- [Material provided]
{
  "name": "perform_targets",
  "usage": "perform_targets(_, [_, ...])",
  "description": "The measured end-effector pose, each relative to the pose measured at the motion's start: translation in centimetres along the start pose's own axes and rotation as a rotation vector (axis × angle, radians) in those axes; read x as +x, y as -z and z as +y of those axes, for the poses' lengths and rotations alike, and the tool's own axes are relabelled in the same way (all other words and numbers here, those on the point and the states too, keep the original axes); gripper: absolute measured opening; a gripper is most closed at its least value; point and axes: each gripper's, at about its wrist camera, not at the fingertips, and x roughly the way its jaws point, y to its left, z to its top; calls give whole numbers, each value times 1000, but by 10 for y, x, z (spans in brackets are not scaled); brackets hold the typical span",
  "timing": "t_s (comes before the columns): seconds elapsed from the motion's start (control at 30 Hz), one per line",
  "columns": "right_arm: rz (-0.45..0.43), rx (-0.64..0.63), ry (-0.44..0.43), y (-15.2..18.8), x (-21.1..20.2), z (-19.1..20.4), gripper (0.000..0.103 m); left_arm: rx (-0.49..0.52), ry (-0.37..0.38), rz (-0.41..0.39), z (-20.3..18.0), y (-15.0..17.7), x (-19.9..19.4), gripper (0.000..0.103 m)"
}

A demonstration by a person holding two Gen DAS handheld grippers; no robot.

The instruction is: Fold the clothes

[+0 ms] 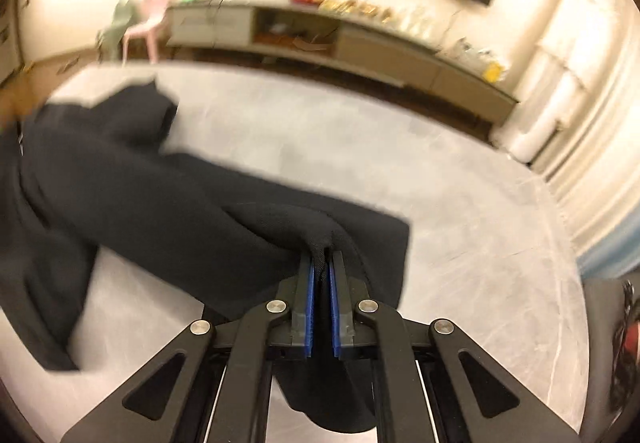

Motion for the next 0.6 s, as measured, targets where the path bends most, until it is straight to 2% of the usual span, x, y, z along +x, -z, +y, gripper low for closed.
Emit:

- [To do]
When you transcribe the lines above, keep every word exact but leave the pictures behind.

- [Result of the task]
{
  "name": "perform_targets",
  "usage": "perform_targets(_, [_, ...])",
  "description": "The measured end-effector pose, each relative to the pose measured at the motion's start: translation in centimetres along the start pose's own axes and rotation as a rotation vector (axis × angle, radians) in those axes; read x as +x, y as -z and z as +y of those axes, for the poses' lengths and rotations alike, and the tool's own axes are relabelled in the same way (all other words and numbers here, those on the point and the states too, keep the original axes); gripper: absolute measured opening; a gripper is most closed at its least value; point and axes: each gripper's, at about its wrist camera, not at the fingertips, and x roughly the way its jaws point, y to its left, z to its top; calls give whole numbers, each value times 1000, but by 10 for y, x, z (spans in brackets are not scaled); brackets hold the typical span",
  "timing": "t_s (comes before the columns): seconds elapsed from the motion's start (control at 30 Hz), one per line",
  "columns": "right_arm: rz (-0.45..0.43), rx (-0.64..0.63), ry (-0.44..0.43), y (-15.2..18.8), x (-21.1..20.2), z (-19.1..20.4), gripper (0.000..0.103 m); left_arm: rx (-0.49..0.52), ry (-0.37..0.38), rz (-0.41..0.39), z (-20.3..18.0), y (-15.0..17.7), x (-19.9..19.4), gripper (0.000..0.103 m)"
}

A demonstration by a person holding two Gen DAS handheld grippers; no robot.

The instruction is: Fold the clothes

[+0 ms] 

Motion for the next 0.6 s, as measured, targets where the path bends most, until it is straight to 2% of the usual span, x, y, z along +x, -z, +y, gripper low for closed.
Emit:

This exercise is complete.